The Raspberry Pi is doing NAT between the two LANs. And this is where the problem crept in: the R Pi was SNAT’ing packets on the way out to the legacy LAN (in order to find their way to my public IP address) and then being DNAT’d by the port forwarding rule. This resulted in something strange: the packets had the source and destination IP addresses of the same machine (the Raspberry Pi). When the Pi received these packets it dropped them as something has likely gone wrong. More specifically, where would replies be sent to? It doesn’t make sense to receive packets on an incoming network interface, when the reply address is … yourself.

The situation of SNAT’ing on the way out, and DNAT’ing on the way in is known loosely as ‘hairpin NAT’. And the problematic packets with source/destination the same are loosely known as Martian Packets. (I say loosely, as this concept mostly seems to relate to unroutable source addresses, but I’ve also seen the term used for the situation I’m seeing).
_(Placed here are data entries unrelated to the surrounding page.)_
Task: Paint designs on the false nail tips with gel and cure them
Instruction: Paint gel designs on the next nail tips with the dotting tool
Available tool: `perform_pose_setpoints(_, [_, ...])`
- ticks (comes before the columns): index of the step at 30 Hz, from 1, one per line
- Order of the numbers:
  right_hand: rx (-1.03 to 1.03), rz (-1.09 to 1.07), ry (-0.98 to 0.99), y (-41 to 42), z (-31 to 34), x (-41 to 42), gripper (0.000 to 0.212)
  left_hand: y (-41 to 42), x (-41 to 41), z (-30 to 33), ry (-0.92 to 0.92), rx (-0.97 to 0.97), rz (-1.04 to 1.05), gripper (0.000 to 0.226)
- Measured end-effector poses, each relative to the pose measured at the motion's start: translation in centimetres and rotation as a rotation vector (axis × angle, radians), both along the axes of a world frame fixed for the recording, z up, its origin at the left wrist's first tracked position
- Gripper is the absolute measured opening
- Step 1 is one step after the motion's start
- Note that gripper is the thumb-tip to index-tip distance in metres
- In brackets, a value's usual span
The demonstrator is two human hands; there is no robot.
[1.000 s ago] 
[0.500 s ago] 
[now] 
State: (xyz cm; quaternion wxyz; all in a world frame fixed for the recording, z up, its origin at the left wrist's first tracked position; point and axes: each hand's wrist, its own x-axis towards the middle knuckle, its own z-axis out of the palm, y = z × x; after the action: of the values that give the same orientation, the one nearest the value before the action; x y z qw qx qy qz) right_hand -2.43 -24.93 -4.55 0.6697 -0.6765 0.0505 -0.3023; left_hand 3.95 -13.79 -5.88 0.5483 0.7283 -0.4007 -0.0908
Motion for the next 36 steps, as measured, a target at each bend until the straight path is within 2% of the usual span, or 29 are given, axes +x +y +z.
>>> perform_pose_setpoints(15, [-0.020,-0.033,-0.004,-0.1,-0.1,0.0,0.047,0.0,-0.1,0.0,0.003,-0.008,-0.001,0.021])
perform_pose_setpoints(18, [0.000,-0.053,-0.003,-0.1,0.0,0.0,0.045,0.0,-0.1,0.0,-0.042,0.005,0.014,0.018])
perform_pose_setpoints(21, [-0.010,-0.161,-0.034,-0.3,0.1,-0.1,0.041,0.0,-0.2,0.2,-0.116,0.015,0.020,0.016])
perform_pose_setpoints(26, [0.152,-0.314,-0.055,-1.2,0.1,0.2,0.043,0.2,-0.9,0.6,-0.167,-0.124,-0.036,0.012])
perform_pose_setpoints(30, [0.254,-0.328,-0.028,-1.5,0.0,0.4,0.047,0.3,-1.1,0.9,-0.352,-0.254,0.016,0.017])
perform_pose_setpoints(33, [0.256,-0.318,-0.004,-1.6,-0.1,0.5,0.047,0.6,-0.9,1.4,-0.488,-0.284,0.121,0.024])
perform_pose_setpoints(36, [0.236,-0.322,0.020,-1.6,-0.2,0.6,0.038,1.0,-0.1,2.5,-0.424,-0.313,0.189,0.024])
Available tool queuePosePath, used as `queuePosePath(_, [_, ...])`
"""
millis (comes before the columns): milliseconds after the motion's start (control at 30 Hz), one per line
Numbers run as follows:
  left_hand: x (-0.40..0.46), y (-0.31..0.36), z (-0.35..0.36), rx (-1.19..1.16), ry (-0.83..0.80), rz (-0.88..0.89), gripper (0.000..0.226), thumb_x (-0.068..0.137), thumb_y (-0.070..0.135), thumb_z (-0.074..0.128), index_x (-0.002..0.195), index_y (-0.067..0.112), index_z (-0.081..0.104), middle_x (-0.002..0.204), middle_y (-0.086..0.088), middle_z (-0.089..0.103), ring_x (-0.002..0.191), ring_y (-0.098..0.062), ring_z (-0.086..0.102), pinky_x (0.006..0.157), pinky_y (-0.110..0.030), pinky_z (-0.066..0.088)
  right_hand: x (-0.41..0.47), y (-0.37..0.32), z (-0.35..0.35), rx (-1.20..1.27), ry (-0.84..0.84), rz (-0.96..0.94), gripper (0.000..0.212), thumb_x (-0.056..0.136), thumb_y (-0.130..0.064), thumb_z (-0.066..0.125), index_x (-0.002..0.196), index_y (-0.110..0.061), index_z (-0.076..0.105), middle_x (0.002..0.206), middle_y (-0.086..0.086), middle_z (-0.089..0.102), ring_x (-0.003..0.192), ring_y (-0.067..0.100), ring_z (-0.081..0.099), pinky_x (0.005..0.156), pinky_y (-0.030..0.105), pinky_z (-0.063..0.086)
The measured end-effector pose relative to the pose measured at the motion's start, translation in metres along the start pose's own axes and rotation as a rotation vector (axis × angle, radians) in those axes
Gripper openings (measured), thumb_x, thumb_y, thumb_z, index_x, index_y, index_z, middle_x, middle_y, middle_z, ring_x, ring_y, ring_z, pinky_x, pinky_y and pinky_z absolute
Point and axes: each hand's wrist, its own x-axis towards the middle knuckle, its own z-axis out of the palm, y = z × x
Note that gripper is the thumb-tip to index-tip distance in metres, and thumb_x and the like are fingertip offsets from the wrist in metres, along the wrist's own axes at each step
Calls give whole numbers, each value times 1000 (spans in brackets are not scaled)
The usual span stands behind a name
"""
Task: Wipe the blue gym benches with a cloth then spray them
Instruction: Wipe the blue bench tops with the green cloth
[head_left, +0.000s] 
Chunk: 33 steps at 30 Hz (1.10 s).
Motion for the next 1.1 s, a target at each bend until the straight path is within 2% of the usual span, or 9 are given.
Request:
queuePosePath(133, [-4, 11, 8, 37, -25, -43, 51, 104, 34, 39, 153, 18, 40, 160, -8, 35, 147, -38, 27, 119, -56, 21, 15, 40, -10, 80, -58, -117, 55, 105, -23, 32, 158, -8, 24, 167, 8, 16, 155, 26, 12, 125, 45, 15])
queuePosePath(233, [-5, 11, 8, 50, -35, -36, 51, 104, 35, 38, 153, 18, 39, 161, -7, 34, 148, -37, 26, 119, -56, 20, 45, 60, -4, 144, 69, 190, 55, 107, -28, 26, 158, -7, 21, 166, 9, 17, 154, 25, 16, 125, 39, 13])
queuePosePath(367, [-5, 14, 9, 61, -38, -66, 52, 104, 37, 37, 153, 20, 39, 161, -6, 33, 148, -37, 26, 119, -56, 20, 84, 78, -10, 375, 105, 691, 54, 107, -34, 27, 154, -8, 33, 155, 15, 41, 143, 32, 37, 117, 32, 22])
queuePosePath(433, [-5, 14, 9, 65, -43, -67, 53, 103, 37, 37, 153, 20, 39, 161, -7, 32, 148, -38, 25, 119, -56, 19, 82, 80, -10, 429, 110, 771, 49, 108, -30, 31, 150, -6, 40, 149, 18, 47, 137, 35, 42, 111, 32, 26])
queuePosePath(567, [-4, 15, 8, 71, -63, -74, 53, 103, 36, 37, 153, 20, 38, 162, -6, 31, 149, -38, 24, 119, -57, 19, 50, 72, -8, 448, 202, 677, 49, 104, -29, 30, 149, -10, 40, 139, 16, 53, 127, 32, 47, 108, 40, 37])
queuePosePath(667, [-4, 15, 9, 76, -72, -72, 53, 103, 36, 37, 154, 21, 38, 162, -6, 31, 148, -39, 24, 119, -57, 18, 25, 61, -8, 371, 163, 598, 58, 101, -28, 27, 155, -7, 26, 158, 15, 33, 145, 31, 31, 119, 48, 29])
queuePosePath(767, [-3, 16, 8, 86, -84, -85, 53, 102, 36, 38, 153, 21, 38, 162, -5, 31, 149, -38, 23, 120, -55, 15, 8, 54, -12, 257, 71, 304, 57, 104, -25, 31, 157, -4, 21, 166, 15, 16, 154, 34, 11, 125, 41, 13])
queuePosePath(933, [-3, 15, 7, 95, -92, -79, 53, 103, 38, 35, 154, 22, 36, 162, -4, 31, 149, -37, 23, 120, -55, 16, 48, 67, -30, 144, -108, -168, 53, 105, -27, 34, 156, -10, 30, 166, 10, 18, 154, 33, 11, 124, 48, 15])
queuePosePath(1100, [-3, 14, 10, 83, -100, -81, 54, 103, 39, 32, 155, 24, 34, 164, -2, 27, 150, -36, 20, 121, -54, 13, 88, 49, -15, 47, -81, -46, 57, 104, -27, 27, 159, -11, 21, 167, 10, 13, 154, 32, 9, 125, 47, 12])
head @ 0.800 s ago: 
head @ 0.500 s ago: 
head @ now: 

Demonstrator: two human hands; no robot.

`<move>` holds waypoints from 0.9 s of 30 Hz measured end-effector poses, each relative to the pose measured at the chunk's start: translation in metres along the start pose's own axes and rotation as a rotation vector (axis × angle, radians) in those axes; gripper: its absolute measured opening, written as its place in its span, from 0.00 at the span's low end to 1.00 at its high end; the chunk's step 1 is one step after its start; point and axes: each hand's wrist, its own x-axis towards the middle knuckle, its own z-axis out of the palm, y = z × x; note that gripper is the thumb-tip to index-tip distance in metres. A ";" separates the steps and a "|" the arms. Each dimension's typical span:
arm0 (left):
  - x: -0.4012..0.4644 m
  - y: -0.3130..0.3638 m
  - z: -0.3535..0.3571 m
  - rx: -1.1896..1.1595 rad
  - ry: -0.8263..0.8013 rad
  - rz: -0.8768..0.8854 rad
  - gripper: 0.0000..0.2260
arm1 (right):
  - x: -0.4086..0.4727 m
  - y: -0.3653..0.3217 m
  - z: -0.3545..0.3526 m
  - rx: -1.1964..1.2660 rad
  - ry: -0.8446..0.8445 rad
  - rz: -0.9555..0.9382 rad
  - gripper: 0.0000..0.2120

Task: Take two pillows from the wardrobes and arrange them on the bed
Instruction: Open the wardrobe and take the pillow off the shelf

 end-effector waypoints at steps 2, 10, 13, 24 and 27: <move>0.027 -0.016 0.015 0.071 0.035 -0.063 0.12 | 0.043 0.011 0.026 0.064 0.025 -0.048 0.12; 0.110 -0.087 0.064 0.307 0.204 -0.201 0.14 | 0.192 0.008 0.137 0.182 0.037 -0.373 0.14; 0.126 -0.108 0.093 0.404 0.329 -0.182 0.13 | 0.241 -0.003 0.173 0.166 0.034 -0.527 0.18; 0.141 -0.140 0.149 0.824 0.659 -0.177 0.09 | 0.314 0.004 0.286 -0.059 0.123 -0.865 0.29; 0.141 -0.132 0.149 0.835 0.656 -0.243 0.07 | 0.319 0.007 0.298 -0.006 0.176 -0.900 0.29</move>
I had traced this problem all the way to tcpdump’ing on the Pi - seeing the packets arriving (destined for Wireguard, which also happens to be running on the Pi) and seeing no packets delivered to Wireguard itself. Initially very confusing.

To round off this post, this was the pathological situation I had got myself into, followed by the solution:

  • Packets destined for the Wireguard “server” are sent by my phone. Destination IP is my public IP, source IP is my phone’s private IP address on the new LAN (192.168.2.x)
  • These packets reached the Raspberry Pi, which is the gateway address for the new LAN. The Pi does NAT (masquerade) - rewriting the source IP to be its own address, and the source port to be possibly something random. The outgoing connection gets monitored by conntrack so that replies can be DNAT’d back to the phone’s IP. Since the outgoing packets are destined for my public IP, the Pi knows to use its default gateway which is the interface connected to the legacy LAN. So the source IP of these packets will be something on the old LAN (192.168.1.x).
  • These packets now arrive at the router’s br0 interface and get DNAT’d (port forwarded) to the internal host for the Wireguard server. This happens to be the address of the interface on the Pi which is on the legacy LAN (192.168.1.x).
  • These packets get routed to the Pi, and this is where the martian packet situation creeps in: the kernel on the Pi drops the packets as the source and destination belong to the current host.

So what was the solution? Well, the whole idea of having to route packets to an adjacent LAN and back to the current one is a bit silly. The fix was as simple as adding a DNAT rule to the Pi which rewrites the destination IP of my public IP to the address of the Pi on the new network, but only when the destination port is the Wireguard port. This ensures that Wireguard traffic stays on the same LAN rather than following the hairpin NAT route and getting DNAT’d and SNAT’d into oblivion.

All this to avoid turning Wireguard on and off when I leave or arrive home.

This has probably been awfully dull, but I find it valuable to write up learning experiences like this, even if just as a reminder for future-me. A future post I’d like to write concerns how Wireguard really works at the network (layer 3) level. I found it interesting to learn about the “Tun” Linux interface, as well as finding the workings of Wireguard a bit counter-intuitive at first. But that will have to wait for a future post!